Whole-Heart Tissue Engineering and Cardiac Patches: Challenges and Promises

Despite all the advances in preventing, diagnosing, and treating cardiovascular disorders, they still account for a significant part of mortality and morbidity worldwide. The advent of tissue engineering and regenerative medicine has provided novel therapeutic approaches for the treatment of various diseases. Tissue engineering relies on three pillars: scaffolds, stem cells, and growth factors. Gene and cell therapy methods have been introduced as primary approaches to cardiac tissue engineering. Although the application of gene and cell therapy has resulted in improved regeneration of damaged cardiac tissue, further studies are needed to resolve their limitations, enhance their effectiveness, and translate them into the clinical setting. Scaffolds from synthetic, natural, or decellularized sources have provided desirable characteristics for the repair of cardiac tissue. Decellularized scaffolds are widely studied in heart regeneration, either as cell-free constructs or cell-seeded platforms. The application of human- or animal-derived decellularized heart patches has promoted the regeneration of heart tissue through in vivo and in vitro studies. Due to the complexity of cardiac tissue engineering, there is still a long way to go before cardiac patches or decellularized whole-heart scaffolds can be routinely used in clinical practice.
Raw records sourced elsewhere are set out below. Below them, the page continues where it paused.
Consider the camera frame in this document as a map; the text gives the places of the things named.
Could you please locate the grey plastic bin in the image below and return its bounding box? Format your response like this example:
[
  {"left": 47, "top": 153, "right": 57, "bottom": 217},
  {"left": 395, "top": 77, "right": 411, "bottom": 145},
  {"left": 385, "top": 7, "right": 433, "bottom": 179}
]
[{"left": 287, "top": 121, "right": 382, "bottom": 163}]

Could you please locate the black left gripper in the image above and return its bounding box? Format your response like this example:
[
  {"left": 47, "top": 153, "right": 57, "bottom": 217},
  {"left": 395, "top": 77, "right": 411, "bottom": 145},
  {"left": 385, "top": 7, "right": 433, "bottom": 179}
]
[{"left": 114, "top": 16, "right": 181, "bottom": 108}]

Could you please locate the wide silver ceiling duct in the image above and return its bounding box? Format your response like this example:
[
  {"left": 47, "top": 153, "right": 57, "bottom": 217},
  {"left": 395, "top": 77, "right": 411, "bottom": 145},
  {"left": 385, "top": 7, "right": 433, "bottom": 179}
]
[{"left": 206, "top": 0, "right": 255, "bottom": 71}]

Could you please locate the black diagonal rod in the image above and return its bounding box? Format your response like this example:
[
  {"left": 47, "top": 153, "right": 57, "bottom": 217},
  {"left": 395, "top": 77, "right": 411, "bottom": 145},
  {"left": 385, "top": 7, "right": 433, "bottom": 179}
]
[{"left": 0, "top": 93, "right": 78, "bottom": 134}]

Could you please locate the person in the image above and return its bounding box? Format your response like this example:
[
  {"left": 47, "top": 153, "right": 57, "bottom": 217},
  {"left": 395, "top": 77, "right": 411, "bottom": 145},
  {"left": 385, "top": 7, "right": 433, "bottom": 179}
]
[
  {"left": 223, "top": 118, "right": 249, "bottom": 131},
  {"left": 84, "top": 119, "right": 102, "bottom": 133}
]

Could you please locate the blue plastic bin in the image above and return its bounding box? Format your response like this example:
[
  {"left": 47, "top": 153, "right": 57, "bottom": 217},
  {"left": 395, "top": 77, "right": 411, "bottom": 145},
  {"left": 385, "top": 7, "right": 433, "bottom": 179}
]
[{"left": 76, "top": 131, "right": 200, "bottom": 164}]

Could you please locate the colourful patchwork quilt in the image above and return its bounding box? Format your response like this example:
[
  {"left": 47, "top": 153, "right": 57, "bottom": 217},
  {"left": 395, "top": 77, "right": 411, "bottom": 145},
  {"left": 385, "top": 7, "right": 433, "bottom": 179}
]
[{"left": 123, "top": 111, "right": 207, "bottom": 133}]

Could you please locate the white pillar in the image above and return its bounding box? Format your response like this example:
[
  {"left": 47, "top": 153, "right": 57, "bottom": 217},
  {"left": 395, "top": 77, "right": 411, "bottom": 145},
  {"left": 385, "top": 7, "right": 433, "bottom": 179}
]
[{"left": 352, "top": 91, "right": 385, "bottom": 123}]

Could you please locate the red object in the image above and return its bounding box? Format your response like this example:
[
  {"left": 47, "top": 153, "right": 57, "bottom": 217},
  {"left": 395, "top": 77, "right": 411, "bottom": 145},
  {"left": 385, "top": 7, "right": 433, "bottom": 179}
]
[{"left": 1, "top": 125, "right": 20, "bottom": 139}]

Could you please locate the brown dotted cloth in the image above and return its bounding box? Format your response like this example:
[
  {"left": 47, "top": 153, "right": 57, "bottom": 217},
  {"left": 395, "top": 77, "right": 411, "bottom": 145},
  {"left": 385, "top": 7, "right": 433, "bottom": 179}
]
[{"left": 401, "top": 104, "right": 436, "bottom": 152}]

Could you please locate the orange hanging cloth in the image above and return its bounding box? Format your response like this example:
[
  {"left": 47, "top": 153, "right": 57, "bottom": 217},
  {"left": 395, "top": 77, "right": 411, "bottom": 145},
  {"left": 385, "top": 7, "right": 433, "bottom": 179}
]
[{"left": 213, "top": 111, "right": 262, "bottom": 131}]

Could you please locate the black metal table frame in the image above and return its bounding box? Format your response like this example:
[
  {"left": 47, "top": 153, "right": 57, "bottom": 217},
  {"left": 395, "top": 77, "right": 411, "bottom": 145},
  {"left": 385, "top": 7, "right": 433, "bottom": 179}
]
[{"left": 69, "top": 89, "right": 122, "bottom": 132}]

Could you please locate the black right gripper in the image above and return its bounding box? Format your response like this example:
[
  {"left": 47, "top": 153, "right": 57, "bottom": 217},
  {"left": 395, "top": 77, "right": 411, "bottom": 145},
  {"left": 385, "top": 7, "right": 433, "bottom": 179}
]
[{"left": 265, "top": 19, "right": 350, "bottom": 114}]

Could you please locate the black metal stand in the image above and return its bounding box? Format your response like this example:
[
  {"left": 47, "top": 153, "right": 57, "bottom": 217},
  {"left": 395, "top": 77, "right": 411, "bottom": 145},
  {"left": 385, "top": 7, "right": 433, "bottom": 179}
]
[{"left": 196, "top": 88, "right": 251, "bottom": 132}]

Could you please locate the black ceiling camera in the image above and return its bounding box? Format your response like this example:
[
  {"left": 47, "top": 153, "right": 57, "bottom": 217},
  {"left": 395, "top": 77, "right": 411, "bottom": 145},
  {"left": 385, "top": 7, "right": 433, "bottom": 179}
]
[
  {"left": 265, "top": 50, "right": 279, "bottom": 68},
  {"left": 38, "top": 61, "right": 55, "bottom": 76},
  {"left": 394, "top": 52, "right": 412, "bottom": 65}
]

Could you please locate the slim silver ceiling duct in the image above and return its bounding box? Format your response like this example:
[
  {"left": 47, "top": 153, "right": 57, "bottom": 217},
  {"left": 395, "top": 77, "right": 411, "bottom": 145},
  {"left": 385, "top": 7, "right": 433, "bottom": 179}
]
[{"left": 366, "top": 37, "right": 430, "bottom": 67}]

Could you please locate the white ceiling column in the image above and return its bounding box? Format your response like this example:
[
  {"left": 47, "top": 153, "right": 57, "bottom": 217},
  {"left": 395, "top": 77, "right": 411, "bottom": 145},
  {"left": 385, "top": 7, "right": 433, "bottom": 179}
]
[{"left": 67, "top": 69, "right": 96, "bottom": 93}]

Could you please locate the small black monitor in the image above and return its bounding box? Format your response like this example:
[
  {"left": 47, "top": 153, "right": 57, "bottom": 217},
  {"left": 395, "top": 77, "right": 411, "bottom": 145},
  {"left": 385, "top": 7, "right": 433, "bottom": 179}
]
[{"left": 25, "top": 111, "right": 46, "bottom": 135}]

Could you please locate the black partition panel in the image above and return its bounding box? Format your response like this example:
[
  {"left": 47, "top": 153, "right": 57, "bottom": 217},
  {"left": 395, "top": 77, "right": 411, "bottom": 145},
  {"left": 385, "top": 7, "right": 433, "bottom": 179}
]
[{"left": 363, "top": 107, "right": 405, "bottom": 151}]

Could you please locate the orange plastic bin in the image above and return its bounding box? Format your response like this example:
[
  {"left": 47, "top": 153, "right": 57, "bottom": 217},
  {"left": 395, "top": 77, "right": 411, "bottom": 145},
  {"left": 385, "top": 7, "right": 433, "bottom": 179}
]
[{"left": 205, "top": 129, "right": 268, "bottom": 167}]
This paper aims to review the decellularized whole-heart scaffolds and cardiac patches utilized in the regeneration of damaged cardiac tissue. Moreover, various decellularization methods related to these scaffolds will be discussed.

Automated summary

Despite advancements in cardiovascular disease treatment, it still remains a major cause of death and illness worldwide. Tissue engineering and regenerative medicine offer new therapeutic approaches, relying on scaffolds, stem cells, and growth factors. Gene and cell therapy have shown promise in regenerating damaged cardiac tissue, but further research is needed to address limitations and improve their effectiveness for clinical use. Decellularized scaffolds from synthetic, natural, or animal sources have been widely studied for heart regeneration, but their clinical application still faces challenges. This paper reviews decellularized whole-heart scaffolds and cardiac patches used in the regeneration of damaged cardiac tissue and discusses various decellularization methods.